• [PROBLEM REQUIREMENTS]
Indicate how many lines in the listing below contain the word "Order". No other output is permitted.

• [INFORMATION SHOWN]

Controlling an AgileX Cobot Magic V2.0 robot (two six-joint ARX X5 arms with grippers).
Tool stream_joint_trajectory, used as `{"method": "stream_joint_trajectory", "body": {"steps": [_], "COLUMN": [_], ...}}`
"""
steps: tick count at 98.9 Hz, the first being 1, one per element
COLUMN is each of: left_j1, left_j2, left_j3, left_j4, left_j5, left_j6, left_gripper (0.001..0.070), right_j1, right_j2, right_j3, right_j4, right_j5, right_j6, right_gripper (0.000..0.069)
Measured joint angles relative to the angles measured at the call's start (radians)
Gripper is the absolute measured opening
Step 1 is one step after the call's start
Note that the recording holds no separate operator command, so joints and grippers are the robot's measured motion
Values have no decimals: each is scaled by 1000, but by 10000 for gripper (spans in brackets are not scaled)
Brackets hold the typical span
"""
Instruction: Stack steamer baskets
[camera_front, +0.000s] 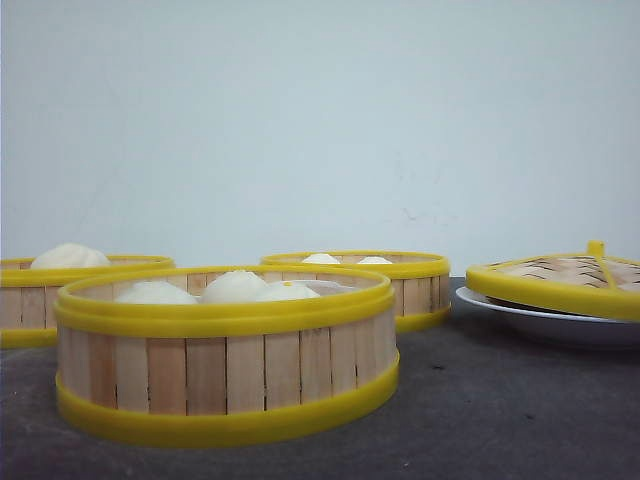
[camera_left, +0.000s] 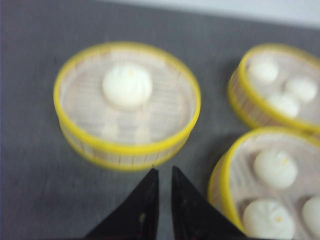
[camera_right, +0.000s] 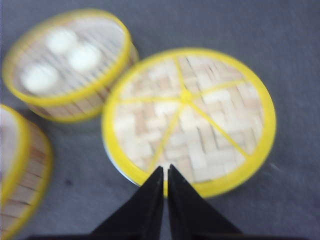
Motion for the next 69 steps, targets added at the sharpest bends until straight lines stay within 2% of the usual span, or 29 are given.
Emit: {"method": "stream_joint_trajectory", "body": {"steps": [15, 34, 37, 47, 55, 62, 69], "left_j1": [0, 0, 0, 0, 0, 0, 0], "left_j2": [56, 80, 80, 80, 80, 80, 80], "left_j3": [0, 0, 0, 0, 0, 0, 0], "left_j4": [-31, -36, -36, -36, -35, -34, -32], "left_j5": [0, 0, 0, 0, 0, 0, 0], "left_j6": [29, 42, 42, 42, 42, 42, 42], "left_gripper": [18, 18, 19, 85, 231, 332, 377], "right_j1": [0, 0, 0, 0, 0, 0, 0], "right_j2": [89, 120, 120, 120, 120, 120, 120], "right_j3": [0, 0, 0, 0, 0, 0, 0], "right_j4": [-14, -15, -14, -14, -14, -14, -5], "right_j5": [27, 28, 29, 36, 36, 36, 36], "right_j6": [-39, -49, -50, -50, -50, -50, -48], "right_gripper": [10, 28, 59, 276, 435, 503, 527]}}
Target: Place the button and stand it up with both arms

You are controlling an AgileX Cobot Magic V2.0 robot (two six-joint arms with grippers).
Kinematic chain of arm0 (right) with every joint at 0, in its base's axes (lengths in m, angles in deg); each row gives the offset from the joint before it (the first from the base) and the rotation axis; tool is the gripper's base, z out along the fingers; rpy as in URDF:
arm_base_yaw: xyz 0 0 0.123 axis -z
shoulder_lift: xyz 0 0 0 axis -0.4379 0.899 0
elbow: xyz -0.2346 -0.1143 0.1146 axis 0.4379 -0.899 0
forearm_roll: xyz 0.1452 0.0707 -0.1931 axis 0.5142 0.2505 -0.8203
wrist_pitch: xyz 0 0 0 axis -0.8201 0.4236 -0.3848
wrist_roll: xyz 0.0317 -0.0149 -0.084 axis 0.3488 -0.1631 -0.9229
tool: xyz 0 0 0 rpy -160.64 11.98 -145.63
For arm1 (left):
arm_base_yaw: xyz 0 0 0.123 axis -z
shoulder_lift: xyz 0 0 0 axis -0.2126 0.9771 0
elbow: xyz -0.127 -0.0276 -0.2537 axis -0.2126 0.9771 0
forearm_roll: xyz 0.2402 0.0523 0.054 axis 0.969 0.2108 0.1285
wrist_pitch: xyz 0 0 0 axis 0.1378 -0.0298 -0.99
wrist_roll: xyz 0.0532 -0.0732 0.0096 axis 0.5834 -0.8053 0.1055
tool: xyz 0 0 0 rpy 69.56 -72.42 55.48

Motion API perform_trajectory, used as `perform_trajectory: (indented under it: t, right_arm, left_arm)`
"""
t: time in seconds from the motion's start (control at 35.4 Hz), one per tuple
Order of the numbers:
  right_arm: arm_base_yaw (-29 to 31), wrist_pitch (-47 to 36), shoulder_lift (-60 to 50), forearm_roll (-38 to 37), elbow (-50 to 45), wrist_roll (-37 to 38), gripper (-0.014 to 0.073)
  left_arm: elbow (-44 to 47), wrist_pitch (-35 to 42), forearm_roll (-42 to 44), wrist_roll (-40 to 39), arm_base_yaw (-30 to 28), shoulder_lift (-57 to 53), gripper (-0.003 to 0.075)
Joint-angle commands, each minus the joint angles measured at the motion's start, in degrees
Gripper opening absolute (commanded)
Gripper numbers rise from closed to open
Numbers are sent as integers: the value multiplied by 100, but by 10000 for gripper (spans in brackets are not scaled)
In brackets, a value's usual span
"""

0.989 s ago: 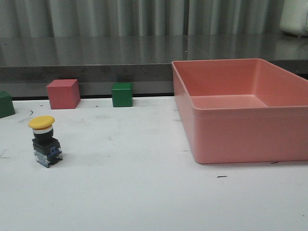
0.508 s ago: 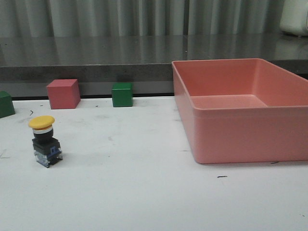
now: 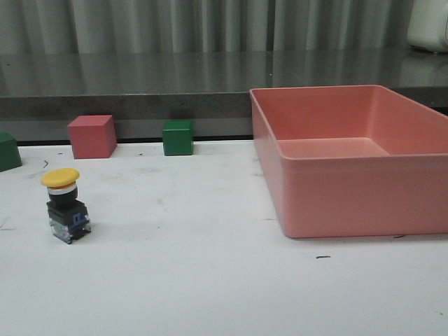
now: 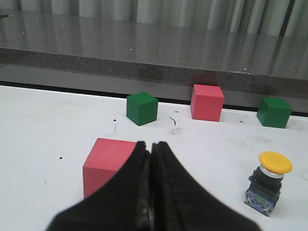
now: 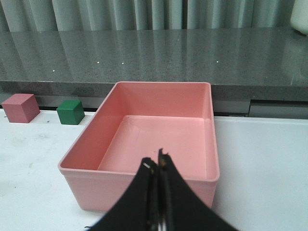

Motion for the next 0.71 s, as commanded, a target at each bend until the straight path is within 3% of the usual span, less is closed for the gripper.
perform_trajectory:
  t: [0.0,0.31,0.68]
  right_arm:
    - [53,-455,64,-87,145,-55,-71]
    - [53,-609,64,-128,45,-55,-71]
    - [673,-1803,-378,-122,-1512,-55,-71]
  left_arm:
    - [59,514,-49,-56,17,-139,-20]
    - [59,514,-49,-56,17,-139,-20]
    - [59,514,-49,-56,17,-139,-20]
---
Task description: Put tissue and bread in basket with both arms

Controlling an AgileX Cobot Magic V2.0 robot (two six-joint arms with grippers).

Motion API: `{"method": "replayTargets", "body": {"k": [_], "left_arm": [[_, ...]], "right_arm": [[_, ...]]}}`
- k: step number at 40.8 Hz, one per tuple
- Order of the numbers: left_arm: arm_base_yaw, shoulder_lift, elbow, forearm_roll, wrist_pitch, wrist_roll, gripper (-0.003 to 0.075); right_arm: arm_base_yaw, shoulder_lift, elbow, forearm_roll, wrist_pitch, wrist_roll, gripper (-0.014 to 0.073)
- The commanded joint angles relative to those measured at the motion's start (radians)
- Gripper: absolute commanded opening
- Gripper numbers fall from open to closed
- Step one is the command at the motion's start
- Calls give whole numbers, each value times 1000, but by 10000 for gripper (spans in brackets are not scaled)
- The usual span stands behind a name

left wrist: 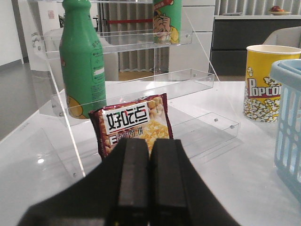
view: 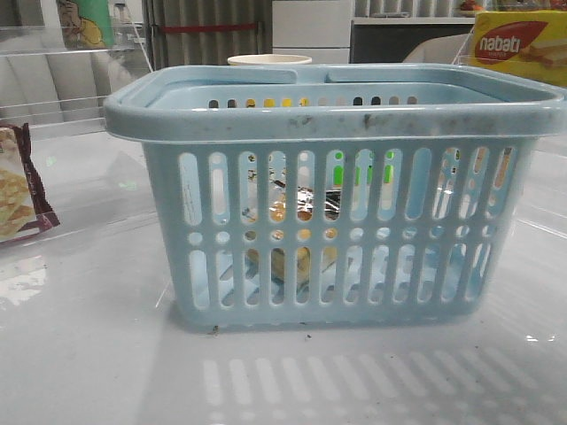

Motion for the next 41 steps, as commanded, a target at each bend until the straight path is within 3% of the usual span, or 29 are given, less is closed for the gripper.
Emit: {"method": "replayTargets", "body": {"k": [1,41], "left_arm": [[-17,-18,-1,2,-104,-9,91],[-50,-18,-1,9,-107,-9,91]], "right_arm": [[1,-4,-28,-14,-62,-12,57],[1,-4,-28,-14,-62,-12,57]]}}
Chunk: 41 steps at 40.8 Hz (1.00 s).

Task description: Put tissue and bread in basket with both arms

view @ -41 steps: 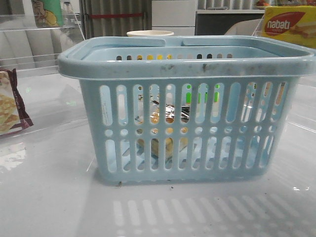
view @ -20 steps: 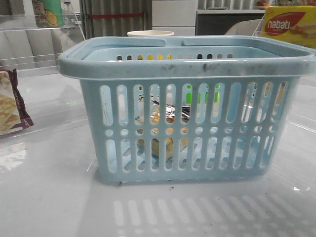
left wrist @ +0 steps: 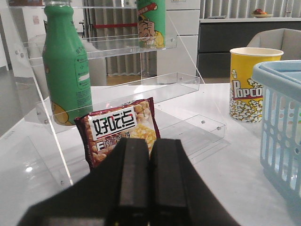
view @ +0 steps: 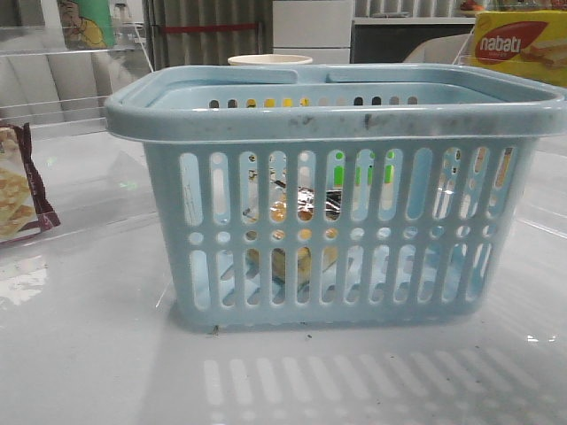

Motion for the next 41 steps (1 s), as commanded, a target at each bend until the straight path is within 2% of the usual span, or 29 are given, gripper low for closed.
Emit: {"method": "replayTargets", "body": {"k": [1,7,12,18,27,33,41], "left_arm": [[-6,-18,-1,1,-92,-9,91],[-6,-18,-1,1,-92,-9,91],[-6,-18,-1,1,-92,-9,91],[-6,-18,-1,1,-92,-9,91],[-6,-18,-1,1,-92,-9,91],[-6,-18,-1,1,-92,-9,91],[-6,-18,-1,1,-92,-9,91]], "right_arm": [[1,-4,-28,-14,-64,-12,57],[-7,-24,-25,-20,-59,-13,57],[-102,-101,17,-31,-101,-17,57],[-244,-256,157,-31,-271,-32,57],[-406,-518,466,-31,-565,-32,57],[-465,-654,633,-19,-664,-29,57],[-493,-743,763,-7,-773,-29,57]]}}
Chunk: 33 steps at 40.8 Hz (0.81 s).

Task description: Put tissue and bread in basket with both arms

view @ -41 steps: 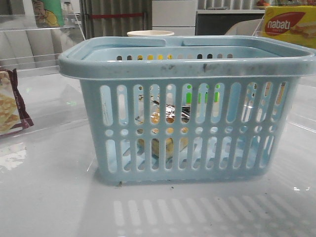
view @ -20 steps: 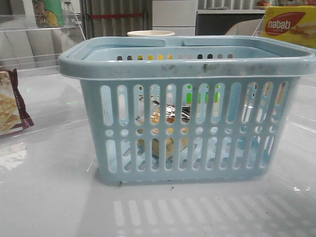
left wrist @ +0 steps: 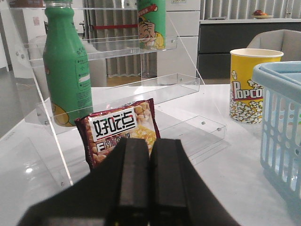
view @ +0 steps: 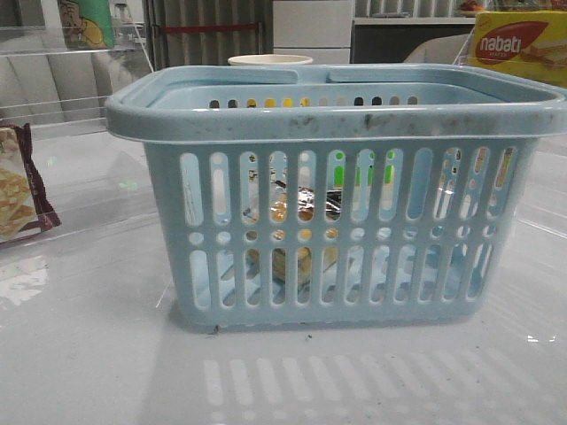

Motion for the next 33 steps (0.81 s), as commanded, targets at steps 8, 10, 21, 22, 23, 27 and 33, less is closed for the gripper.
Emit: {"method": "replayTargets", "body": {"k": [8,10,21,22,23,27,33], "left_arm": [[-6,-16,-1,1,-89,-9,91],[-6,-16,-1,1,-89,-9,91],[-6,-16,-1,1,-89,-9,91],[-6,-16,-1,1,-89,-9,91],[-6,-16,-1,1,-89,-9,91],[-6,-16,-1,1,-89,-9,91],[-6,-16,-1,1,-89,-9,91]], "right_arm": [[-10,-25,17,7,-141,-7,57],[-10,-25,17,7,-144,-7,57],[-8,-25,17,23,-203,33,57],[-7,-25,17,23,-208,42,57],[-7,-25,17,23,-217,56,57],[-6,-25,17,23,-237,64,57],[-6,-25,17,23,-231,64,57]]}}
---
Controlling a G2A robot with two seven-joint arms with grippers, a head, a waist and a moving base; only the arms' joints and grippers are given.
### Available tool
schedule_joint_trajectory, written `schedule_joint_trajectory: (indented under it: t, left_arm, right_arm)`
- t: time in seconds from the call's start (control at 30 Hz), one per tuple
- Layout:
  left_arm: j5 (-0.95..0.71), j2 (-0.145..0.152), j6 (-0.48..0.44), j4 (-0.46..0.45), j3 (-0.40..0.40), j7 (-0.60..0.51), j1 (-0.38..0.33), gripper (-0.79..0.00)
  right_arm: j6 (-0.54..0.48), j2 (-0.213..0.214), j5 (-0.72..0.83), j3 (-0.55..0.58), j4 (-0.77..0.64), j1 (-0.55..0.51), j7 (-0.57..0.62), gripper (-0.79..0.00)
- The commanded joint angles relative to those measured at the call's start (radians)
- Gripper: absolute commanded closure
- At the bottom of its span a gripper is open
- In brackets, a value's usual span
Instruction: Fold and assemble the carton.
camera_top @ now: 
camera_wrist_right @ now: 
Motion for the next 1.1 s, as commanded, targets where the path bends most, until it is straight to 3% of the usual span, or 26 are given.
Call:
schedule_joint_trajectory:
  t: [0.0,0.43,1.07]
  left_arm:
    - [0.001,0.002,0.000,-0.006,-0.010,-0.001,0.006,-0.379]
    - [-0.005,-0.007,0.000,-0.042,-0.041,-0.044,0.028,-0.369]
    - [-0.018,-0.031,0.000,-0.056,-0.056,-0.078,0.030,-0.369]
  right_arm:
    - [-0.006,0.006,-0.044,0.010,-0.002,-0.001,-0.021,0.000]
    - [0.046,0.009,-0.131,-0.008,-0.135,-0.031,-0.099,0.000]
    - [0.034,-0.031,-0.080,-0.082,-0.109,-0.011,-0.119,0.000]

• [REPLY]
2